▶ [PROBLEM DESCRIPTION]: From the very first line of the data to the line containing "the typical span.", retype everything exactly, leaving the pictures behind.

--------------------------------------------------

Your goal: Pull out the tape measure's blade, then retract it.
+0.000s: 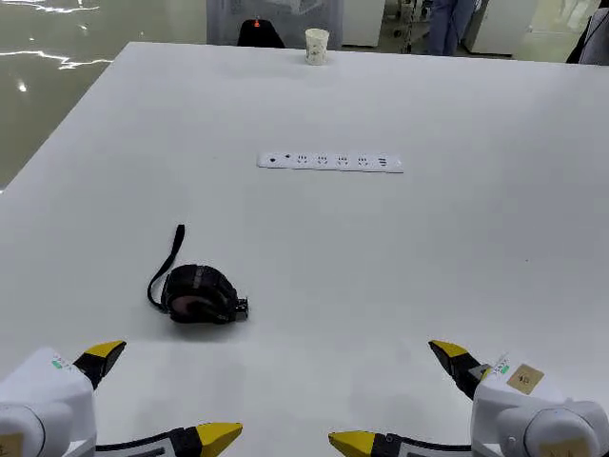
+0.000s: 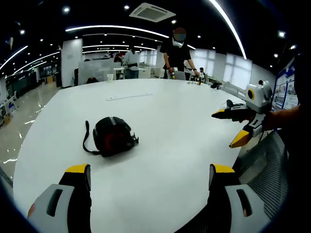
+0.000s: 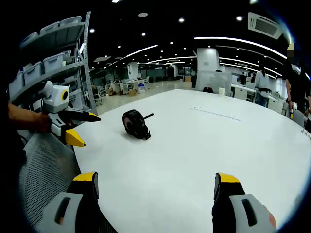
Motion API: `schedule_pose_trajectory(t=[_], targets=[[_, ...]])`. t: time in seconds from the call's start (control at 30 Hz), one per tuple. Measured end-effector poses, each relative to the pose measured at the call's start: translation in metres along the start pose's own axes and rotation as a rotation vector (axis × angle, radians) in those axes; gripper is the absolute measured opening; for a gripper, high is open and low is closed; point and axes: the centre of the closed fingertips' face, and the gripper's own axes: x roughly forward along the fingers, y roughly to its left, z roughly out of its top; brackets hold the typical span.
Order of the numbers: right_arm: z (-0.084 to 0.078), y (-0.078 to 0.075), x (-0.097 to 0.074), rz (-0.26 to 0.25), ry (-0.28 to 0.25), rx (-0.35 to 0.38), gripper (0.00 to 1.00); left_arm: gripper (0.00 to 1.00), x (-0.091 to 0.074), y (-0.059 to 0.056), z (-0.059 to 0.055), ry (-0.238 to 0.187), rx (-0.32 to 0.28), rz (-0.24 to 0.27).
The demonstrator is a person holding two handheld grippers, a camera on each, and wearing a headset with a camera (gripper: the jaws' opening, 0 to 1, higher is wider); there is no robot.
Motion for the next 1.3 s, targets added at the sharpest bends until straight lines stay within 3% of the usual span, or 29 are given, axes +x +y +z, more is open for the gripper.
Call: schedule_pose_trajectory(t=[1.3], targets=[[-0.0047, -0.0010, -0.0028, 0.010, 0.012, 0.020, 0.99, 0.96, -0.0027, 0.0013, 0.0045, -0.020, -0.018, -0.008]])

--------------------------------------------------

▶ [WRITTEN RESPONSE]:
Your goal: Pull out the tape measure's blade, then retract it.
+0.000s: 
+0.000s: 
+0.000s: 
Motion API: `schedule_pose_trajectory(t=[_], targets=[[_, ...]])`. t: time in seconds from the call's start (control at 30 Hz), one per tuple. Measured end-effector poses, each relative to the pose measured at the call's start: translation in metres along the start pose's own axes and rotation as a rotation vector (axis × angle, radians) in those axes; gripper is the absolute measured opening; for a gripper, high is open and low is closed; point and axes: the centre of the closed fingertips' face, and the gripper's own axes: x roughly forward along the fingers, y roughly to its left, z roughly out of its top; brackets hold the typical span.

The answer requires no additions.